When there was a centimetre gap between me and the
door, Mrs Fox shut it and barred my further passage. I could feel the plastic letter-box cover on my spine. ‘Get it over with then.’

‘I’m looking for Louise. When did you last see her?’

‘Ho ho,’ said the Pea banging her stick. ‘Don’t play the Waltzing Matilda with me. What do you care? You walked out on her, now get lost.’

Mrs Fox said, ‘I’m glad you’re having nothing more to do with my daughter. You broke up her marriage.’

‘I’ve no quarrel with that,’ said Grandma.

‘Mother, will you be quiet? Elgin is a great man.’

‘Since when? You always said he was a little rat.’

‘I did not say he was a little rat. I said he was rather small and that unfortunately he had the look of a, well, I said a …’

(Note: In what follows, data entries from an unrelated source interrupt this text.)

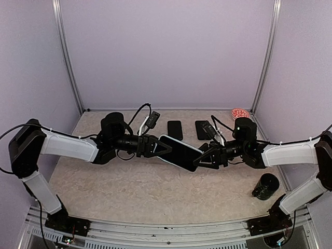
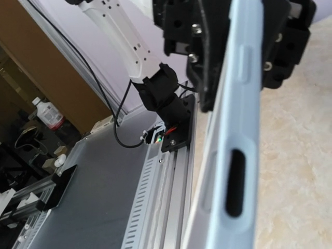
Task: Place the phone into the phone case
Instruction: Press the bottom corners of the phone case.
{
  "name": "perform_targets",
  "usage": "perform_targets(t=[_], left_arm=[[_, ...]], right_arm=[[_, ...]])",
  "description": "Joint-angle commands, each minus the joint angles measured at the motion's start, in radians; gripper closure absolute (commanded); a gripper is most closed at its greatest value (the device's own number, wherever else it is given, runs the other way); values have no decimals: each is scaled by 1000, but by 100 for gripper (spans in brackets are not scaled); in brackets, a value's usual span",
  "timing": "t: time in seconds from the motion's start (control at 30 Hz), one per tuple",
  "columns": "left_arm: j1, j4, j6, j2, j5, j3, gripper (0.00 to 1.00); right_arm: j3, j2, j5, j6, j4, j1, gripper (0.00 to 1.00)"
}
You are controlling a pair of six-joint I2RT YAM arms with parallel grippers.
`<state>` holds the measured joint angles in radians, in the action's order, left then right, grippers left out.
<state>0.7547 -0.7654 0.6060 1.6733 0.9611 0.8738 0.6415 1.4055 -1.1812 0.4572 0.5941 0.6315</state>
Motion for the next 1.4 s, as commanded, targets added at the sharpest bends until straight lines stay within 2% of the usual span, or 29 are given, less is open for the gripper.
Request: perform_targets(t=[0.0,0.37,0.67,0.93,1.2,1.37], left_arm=[[17,-34,1,-26,-119,-19,100],[40,27,-27,-6,-128,23,100],[38,33,-49,-70,-157,-14,100],[40,67,-41,-84,-143,-5,100],[44,51,-51,-82,-155,-11,100],[45,19,-39,-74,-150,-26,100]], right_arm=[[6,-33,-13,-1,15,2,51],[21,-77,25,-51,-74,3,51],[44,13,-45,68,48,3,53],[13,-61,0,18,5,3,52],[19,-45,-36,110,88,3,52],[26,-43,-56,113,82,4,52]])
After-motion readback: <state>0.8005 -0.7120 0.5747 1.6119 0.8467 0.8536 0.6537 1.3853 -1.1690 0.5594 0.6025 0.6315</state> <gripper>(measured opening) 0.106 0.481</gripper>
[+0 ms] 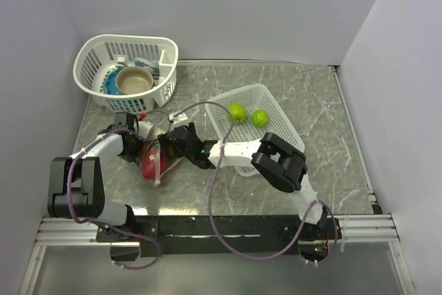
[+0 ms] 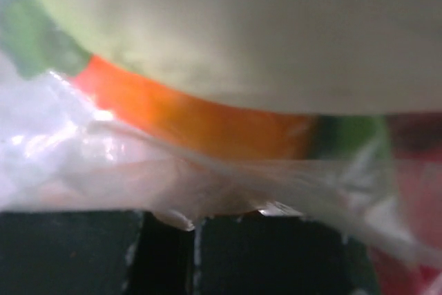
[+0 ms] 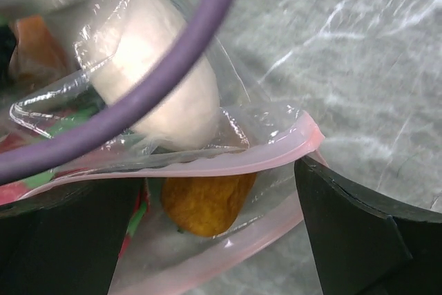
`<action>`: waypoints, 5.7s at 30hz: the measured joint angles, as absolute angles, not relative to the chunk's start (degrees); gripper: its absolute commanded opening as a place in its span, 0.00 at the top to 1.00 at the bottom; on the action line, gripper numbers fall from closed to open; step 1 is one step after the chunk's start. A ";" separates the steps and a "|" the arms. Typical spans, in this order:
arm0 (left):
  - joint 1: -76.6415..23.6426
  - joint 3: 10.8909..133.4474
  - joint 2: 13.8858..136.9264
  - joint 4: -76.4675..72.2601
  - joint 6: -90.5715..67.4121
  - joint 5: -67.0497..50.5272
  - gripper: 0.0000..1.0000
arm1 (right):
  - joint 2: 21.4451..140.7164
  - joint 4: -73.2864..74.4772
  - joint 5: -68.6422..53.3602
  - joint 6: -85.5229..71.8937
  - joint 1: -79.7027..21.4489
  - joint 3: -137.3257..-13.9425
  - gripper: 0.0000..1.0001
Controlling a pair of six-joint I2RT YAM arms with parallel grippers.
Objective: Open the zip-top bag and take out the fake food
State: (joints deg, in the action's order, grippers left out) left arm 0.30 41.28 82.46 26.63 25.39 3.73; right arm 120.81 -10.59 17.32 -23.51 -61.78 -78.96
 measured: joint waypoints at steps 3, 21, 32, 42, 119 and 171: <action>0.36 41.30 82.46 26.68 25.39 3.57 0.99 | 123.07 -9.10 19.46 -23.03 -62.50 -82.37 0.00; 0.38 41.34 81.82 27.55 25.82 2.35 0.99 | 121.91 -13.63 22.55 -22.46 -64.40 -76.60 0.44; 0.12 41.34 81.54 28.49 25.76 1.43 0.99 | 106.34 -14.35 19.92 -19.94 -64.69 -58.74 0.59; 0.12 42.41 82.74 29.23 25.17 1.45 0.99 | 77.49 -15.81 18.41 -19.33 -55.05 -44.82 0.66; -4.38 47.37 82.35 36.07 23.86 2.37 0.99 | 122.21 -16.69 -5.21 -11.55 -65.39 -84.55 0.00; 5.96 86.21 77.97 66.94 27.68 -28.32 0.99 | 112.46 -12.86 17.15 -17.04 -64.75 -63.64 0.18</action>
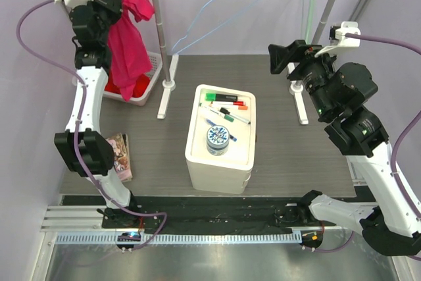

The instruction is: Remove the t-shirt from the hanger

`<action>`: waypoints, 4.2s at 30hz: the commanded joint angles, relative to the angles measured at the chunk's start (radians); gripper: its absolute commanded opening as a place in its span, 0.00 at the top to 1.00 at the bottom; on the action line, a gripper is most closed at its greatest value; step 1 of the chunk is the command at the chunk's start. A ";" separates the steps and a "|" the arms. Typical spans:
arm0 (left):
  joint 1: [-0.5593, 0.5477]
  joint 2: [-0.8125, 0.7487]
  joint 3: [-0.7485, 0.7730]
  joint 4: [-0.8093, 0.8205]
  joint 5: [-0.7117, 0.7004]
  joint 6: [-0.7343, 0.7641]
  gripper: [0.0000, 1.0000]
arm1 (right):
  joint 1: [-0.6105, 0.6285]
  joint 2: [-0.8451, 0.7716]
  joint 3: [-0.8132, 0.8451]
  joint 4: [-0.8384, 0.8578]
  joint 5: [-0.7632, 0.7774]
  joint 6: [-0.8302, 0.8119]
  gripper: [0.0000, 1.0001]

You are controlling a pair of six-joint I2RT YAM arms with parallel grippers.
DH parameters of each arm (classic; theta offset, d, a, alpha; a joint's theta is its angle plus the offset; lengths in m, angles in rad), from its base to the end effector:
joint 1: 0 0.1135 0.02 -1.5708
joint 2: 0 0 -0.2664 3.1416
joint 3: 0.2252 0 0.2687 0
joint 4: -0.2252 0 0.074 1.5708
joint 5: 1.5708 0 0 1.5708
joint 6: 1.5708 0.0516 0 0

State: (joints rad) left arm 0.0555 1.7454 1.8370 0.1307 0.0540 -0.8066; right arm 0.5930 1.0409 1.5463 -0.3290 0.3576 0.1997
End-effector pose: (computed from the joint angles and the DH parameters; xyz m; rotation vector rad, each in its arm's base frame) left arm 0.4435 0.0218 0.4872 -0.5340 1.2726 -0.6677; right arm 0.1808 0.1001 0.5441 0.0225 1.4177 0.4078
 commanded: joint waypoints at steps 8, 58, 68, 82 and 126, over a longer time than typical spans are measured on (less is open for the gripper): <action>0.033 0.118 0.280 0.057 0.046 -0.066 1.00 | 0.002 -0.007 0.049 0.007 0.000 -0.022 0.11; 0.142 0.233 -0.415 0.182 0.159 -0.517 1.00 | 0.002 -0.042 0.001 -0.004 -0.025 0.001 0.11; 0.168 0.244 -0.387 0.012 0.236 -0.350 0.81 | 0.002 -0.025 -0.009 -0.002 -0.031 0.004 0.11; 0.168 0.005 -0.419 -0.266 0.136 -0.434 0.12 | 0.002 -0.019 -0.014 0.005 -0.051 0.032 0.11; -0.246 -1.018 -1.427 0.001 0.394 -0.206 0.01 | 0.001 -0.470 -1.106 -0.128 0.175 0.823 0.00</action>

‘Rat!’ screamed the Pea banging her stick on the door just by my head. She should have been a knife thrower in the circus.

‘Mrs Fox. I made a mistake. I should never have left Louise. I thought it was for her own good. I thought Elgin could make her well. I want to find her and take care of her.’

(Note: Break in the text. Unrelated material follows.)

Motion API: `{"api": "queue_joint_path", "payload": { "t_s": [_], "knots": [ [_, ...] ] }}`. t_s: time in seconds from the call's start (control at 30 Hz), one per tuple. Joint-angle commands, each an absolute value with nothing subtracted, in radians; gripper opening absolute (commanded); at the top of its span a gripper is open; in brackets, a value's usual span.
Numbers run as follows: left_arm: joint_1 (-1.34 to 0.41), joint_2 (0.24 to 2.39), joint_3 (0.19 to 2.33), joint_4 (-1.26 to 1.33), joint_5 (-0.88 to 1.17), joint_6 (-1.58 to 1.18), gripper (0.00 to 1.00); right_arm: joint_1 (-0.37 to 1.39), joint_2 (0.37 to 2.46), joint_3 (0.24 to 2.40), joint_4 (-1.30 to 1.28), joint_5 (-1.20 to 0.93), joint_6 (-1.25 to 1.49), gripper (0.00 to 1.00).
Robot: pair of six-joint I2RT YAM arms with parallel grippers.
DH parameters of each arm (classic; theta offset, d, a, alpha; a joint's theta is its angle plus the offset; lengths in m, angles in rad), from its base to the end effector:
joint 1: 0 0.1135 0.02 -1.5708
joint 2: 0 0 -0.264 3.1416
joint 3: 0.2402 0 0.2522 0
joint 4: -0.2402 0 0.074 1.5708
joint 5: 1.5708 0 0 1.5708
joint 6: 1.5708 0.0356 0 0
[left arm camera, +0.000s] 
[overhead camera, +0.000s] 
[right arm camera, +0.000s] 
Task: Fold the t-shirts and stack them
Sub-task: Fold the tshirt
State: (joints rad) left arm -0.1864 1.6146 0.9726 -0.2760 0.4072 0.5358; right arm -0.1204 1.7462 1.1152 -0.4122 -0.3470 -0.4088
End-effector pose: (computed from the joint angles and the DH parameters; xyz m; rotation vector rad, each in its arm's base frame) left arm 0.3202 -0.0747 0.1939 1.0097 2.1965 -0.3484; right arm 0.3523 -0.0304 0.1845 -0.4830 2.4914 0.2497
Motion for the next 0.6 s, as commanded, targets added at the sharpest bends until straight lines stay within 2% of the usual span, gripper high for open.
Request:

‘It’s too late,’ said Mrs Fox. ‘She told me she never wanted to see you again.’

‘She’s had a worse time than a toad on a runway,’ said the Pea.

‘Mother, go and sit down, you’re getting tired,’ said Mrs Fox supporting herself on the banister rail. ‘I can deal with this.’

‘Prettiest thing this side of Brisbane and look how she’s been treated. You know, Louise is the spitting image of myself when younger. I had quite a figure then.’

It was hard to imagine Pea having any figure. She
was like a child’s drawing of a snowman, just two circles plonked one on top of the other. For the first time I noticed her hair: it was serpentine in its rising twists, a living moving mass that escaped from its tight bands just as Louise’s did. Louise had told me that Pea had been the undisputed Beauty Queen of Western Australia. She had had over one hundred proposals of marriage in the 1920s from bankers, prospectors, city men who unrolled maps of the new Australia they were going to build and said, ‘Sweet darling all this is yours when you are mine.’ Pea had married a sheep farmer and had six children. Her nearest neighbour had been a day’s ride away. I saw her suddenly, dress to the floor, hands on her hips, the dirt track disappearing into the flat of the horizon. Nothing but flat and the bar of the sky measuring the distance. Miss Helen Louise, a burning bush in the dry land.

‘What you starin’ at digger?’

I shook my head. ‘Mrs Fox, have you any idea where Louise has gone?’

‘I know she’s not in London, that’s all. She may be abroad.’

‘Got a packet out of the doctor. She left him as lean as a woodlouse in a plastics factory. Heh heh heh.’

‘Mother, will you stop it?’ Mrs Fox turned to me, ‘I think you’d better leave now. I can’t help you.’

Mrs Fox opened the door as her neighbours closed theirs.

‘What did I tell you all?’ said Pea. ‘We’re in disrepute.’

She turned in disgust and pegged down the hall on her stick.

‘You know, don’t you, that Elgin was to be in the civil list this year? Louise cost him that.’